_WHAT IS REQUIRED:_ Go through the lines of the material and tally those with the string "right"; reply with the number alone.

_MATERIAL PROVIDED:_
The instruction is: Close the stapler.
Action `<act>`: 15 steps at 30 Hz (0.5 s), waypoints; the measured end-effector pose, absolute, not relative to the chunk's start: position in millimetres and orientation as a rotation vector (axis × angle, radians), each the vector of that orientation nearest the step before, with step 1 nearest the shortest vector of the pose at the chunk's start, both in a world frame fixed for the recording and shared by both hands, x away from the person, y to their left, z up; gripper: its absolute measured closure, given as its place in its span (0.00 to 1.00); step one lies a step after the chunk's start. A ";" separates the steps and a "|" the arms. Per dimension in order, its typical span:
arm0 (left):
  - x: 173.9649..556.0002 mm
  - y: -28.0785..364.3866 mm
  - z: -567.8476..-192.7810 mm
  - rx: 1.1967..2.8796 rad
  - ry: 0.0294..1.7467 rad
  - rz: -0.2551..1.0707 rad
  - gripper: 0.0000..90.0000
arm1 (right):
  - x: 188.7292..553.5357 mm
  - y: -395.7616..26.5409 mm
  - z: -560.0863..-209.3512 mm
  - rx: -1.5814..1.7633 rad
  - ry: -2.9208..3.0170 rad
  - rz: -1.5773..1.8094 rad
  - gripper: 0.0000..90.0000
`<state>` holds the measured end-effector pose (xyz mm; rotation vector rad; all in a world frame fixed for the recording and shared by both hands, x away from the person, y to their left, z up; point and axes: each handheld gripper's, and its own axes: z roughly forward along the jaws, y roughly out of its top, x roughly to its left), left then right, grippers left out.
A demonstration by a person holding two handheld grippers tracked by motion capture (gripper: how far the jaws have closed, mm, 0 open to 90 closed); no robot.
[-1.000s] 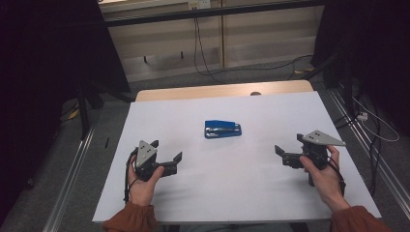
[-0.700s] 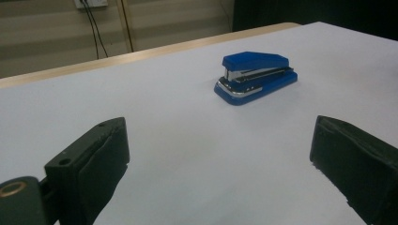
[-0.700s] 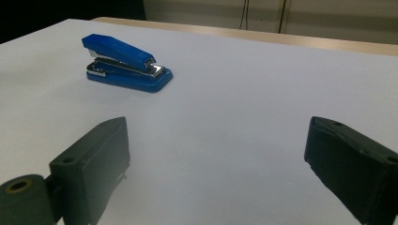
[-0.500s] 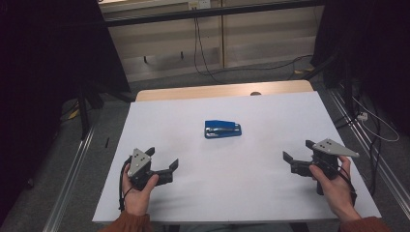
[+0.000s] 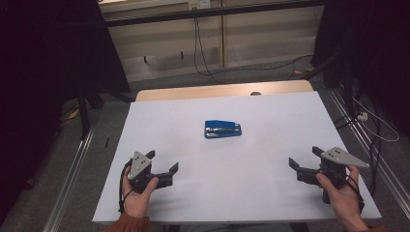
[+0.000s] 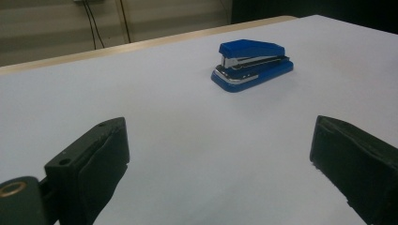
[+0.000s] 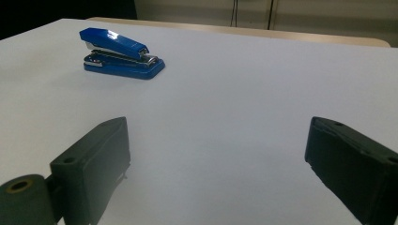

_RESULT OF THE TASK:_ 2